— TASK —
In the data below, find the line containing "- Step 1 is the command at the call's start" and the line containing "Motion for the", then reproduce them and every line between, exactly. Omit pictures.

*** MATERIALS PROVIDED ***

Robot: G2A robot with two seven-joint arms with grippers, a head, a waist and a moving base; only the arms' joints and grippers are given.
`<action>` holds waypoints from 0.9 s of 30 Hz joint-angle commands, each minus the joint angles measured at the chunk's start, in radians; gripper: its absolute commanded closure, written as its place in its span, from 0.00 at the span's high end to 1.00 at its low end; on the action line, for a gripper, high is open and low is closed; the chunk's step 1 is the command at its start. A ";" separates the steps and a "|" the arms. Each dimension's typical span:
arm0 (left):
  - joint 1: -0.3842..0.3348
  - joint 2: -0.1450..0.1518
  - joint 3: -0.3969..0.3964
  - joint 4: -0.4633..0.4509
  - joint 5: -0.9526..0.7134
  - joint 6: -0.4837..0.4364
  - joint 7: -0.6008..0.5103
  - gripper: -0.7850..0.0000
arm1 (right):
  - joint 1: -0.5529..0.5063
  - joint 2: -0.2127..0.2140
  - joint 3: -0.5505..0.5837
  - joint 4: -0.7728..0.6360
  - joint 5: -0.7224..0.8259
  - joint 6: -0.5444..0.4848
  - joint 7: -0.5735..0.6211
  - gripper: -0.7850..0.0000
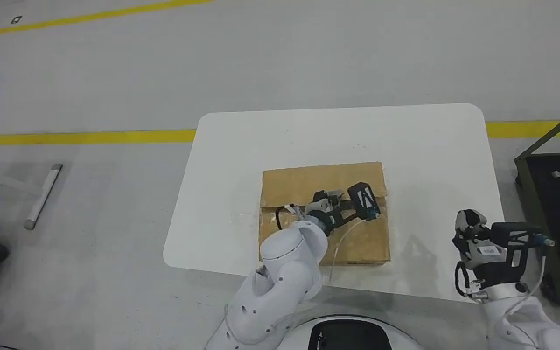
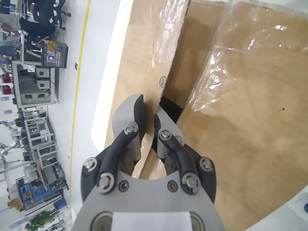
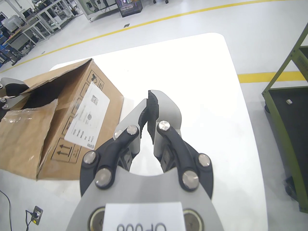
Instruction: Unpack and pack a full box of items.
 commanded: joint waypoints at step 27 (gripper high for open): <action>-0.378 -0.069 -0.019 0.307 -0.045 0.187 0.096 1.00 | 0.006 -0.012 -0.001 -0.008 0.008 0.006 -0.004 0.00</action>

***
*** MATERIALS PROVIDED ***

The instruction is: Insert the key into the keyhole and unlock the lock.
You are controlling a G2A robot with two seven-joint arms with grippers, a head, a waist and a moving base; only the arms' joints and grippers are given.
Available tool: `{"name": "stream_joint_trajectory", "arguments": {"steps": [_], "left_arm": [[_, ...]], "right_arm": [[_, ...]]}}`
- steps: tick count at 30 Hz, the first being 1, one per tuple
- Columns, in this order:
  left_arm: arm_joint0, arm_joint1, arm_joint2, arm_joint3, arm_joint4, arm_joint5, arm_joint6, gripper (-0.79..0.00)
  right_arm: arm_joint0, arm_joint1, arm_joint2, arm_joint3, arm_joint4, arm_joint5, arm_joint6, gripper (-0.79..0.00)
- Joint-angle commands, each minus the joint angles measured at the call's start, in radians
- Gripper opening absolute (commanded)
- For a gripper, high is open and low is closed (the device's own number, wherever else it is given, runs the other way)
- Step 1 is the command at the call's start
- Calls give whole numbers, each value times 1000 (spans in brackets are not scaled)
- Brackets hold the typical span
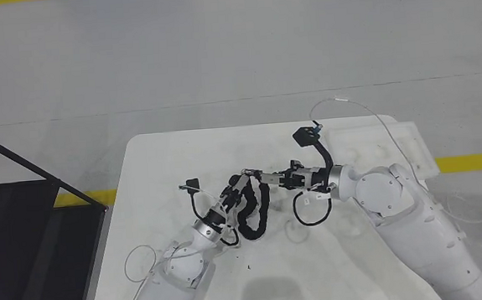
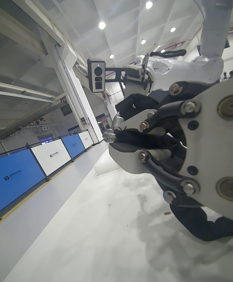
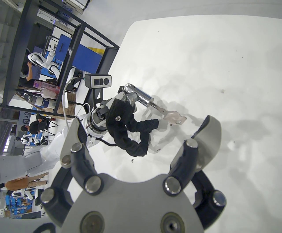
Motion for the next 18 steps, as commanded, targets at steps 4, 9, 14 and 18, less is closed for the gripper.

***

— YOUR RESPONSE —
- Step 1 is the command at the call's start
- Calls give whole numbers, each value times 1000 (spans in brackets are not scaled)
- Brackets hold the typical span
Motion for the next 18 steps, as commanded, targets at steps 4, 9, 14 and 18, less is closed for the gripper.

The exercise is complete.